California had the largest Hispanic population of any state on July 1, 2012, at more than 14.5 million residents, with the majority of them (4.8 million) residing in Los Angeles County. Large Hispanics populations were also reported in counties in New Mexico, and in Texas along the Mexican border.

Blacks

New York had the largest Black population of any state, with 3.7 million residents.  Cook County, Ill., which includes Chicago, had the largest Black population of any county at 1.3 million. Harris County, Texas, which includes Houston, had the largest numeric increase of Blacks at 20,000.

Asians

California also had the largest Asian population of any state, with 6 million residents, 1.6 million in Los Angeles County.

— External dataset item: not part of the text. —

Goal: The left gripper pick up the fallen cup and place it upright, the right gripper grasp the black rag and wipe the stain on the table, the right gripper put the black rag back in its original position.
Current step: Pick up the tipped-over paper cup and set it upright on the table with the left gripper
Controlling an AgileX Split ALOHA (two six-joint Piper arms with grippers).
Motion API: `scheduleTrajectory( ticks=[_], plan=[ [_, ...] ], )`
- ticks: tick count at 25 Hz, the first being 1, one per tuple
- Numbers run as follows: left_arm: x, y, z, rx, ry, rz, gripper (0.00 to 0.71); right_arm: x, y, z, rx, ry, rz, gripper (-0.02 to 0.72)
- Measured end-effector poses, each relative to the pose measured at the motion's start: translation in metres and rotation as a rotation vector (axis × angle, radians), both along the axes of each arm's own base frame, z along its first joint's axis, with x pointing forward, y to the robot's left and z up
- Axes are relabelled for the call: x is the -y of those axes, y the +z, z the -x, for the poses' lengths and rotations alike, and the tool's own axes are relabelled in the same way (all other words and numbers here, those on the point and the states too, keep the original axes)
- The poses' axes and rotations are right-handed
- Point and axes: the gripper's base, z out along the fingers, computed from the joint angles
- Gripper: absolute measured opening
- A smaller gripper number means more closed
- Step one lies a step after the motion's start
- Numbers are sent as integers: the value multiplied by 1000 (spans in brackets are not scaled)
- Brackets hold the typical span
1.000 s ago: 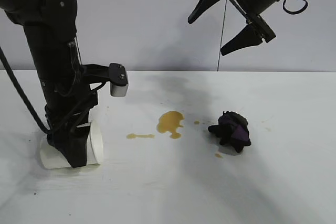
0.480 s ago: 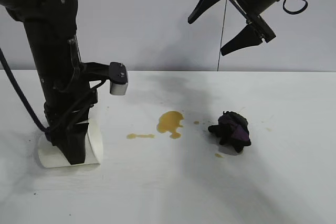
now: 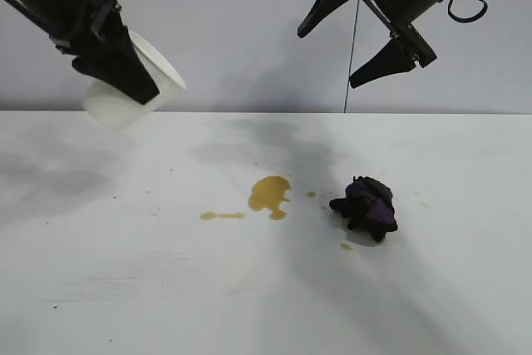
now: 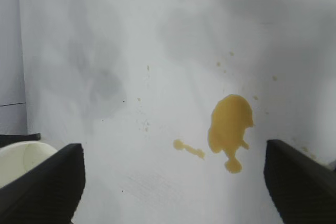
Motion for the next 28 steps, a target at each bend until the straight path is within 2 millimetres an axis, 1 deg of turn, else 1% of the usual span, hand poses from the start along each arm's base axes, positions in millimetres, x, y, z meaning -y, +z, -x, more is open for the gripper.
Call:
scheduleTrajectory(
  ticks=[3, 6, 11, 14, 16, 18, 21, 26, 28],
  plan=[
    [-18, 1, -4, 36, 11, 134, 459, 0, 0, 0, 0, 0, 0, 641],
    [-26, -8, -1, 83, 0, 218, 459, 0, 0, 0, 1, -1, 0, 641],
    [-23, -36, 13, 170, -30, 322, 459, 0, 0, -1, 6, -4, 3, 641],
    [-24, -51, 19, 229, 22, 370, 459, 0, 0, -1, 9, -7, 3, 641],
    [-25, -60, 23, 270, 55, 371, 459, 1, 0, -1, 12, -9, 4, 641],
    [-27, -70, 29, 301, 45, 338, 459, 1, 0, -1, 13, -9, 5, 641],
    [-27, -89, 30, 268, 46, 331, 459, 1, 0, -1, 13, -9, 5, 641],
    [-25, -130, 29, 151, 49, 357, 459, 1, 0, -1, 14, -9, 6, 641],
    [-24, -139, 29, 133, 40, 363, 459, 1, 0, -1, 14, -8, 10, 641]
  ],
)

At 60.9 percent, Honolulu County, Hawaii, had the highest percentage of Asians in the nation.

American Indians & Alaska Natives

The Golden State was also home to the largest population of American Indian and Alaskan Natives in the nation, with 1,057,000 residents in 2012. As with Asians and Hispanics, Los Angeles County was also home to the largest population of this demographic group in the nation, with 232,000. Shannon County, N.D., located entirely within the Pine Ridge Indian Reservation, had the highest population percentage at 93.5 percent.

Native Americans & Other Pacific Islanders

Hawaii had the largest population of Native Americans and Other Pacific Islanders of any state in 2012, with 364,000 residents. California had the largest numeric increase of any state at 6,000.

Non-Hispanic White Alone

California was home to the largest non-Hispanic white population of any state at 15 million, with Texas having the largest increase in population growth at 78,000. Maine had the highest percentage of non-Hispanic whites at 94.1 percent. Los Angeles County had 2.7 million non-Hispanic whites, most of any county.

State Majorities Shifting

With the release of these statistics, five states across the nation are now officially identified as "majority-minority," with four of them in the West. Hawaii was 77.2 percent minority; the District of Columbia 64.5 percent minority, while California and New Mexico were both just over 60 percent minority. The Lone Star State, Texas, had a minority majority of 55.5%.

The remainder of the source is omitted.